La suspension prend fin soit par le retour de la caisse à un fonctionnement normal, soit par la convocation d'une assemblée générale afin de désigner de nouveaux organes de direction de la caisse.

La délégation de gestion.En cas de manquement grave ou réitéré, ou de manquement se traduisant par une carence de gestion de la caisse ou de risques de non-représentation de fonds, effets ou valeurs, la commission de contrôle peut inviter le barreau qui assume la responsabilité de la caisse à mettre en oeuvre un regroupement dans le délai qu'elle détermine.

A défaut de mise en oeuvre par le barreau du regroupement dans le délai imparti, la commission de contrôle notifie à la caisse une convention de délégation de gestion des maniements de fonds, effets ou valeurs en désignant la caisse qui deviendra mandataire de la caisse défaillante.

La décision de la commission de contrôle s'imposera à la caisse et au(x) conseil(s) de l'Ordre de la caisse délégante auxquels elle est notifiée.

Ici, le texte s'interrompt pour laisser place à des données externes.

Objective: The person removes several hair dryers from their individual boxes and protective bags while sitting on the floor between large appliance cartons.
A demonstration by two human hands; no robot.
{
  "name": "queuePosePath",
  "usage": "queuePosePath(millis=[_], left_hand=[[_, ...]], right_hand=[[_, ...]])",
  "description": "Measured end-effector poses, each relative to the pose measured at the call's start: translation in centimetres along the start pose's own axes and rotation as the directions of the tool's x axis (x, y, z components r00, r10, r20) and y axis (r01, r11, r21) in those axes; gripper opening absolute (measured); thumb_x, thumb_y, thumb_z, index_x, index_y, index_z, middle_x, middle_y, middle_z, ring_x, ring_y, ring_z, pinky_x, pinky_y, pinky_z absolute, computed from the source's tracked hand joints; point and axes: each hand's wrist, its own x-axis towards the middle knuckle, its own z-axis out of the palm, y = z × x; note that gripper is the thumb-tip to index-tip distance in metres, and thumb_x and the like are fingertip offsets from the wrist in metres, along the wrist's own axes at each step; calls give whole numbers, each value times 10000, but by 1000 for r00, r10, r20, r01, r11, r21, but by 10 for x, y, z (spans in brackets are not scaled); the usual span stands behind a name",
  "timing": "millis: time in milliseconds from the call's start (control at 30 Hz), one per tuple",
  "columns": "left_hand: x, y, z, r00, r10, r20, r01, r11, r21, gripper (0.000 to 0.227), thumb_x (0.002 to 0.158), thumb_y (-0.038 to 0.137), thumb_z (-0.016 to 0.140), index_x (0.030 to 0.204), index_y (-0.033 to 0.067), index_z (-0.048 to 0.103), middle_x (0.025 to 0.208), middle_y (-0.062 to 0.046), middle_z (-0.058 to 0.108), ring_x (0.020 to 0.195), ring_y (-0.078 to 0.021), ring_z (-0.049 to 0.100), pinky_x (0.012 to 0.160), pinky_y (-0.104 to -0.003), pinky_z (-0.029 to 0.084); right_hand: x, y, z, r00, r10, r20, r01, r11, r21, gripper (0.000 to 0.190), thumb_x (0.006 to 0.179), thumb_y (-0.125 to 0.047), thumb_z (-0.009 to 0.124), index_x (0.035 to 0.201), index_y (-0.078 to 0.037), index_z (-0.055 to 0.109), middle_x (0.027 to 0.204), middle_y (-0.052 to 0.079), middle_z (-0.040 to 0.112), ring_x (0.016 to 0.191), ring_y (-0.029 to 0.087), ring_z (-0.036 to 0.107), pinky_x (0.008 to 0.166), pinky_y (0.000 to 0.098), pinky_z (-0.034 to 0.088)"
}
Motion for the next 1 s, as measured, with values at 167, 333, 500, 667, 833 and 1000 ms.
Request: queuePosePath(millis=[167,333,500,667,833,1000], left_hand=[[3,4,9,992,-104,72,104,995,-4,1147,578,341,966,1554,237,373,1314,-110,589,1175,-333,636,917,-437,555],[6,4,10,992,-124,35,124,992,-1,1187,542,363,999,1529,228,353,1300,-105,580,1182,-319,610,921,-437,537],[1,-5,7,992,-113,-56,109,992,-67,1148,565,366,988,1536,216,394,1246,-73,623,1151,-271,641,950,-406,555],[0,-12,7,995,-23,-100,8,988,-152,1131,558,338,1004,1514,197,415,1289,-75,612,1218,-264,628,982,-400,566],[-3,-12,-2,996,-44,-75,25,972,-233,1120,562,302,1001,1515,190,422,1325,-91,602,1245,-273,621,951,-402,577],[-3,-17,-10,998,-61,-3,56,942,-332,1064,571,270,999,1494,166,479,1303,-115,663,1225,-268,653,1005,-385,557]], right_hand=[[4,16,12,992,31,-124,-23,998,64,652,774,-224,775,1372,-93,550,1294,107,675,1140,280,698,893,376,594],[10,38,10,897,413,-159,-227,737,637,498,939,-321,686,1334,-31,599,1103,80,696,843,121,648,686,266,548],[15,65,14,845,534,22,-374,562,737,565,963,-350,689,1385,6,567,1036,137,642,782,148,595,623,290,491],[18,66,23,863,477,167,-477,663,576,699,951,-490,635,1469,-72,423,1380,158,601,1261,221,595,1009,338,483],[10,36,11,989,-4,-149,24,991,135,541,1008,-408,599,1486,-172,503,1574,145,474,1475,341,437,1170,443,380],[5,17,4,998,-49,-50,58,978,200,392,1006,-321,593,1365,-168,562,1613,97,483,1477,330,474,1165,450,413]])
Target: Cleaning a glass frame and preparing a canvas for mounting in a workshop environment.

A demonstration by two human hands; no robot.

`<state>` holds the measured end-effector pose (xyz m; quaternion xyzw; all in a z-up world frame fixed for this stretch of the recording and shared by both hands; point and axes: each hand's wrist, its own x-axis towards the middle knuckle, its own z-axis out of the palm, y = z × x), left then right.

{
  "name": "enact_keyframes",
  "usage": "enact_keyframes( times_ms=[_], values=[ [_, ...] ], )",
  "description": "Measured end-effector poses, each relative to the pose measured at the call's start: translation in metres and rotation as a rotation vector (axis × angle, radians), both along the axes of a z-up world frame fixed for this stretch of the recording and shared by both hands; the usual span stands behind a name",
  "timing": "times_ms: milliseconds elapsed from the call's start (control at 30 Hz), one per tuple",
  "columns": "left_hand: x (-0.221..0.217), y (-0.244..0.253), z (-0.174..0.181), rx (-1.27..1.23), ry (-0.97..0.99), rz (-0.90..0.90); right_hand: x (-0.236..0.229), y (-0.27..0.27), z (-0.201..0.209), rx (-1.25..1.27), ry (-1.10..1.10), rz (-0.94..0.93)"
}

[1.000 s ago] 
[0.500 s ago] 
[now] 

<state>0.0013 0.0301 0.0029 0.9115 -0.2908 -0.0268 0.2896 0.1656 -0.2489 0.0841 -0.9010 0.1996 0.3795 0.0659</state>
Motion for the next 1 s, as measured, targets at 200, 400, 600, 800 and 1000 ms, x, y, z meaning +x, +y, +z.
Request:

La commission de contrôle statuera après avoir entendu le président de la CARPA visée, éventuellement assisté d'un conseil de son choix et, le cas échéant, le ou les Bâtonniers, le procureur général et tout individu dont l'audition lui semble nécessaire. Ses décisions, exécutoires par provision, devront être motivées et notifiées au président de la caisse par lettre recommandée avec demande d'avis de réception et seront susceptibles d'être attaquées devant la cour d'appel de Paris dans un délai d'un mois à compter de leur notification.

Cette réforme de la commission de contrôle des CARPA, qui avait été demandée dès décembre 2010 en assemblée générale du Conseil national des barreaux, procède ainsi au renforcement des process et moyens de contrôle d'une institution maniant des fonds importants et pour laquelle la déclaration de soupçon n'était pas envisageable.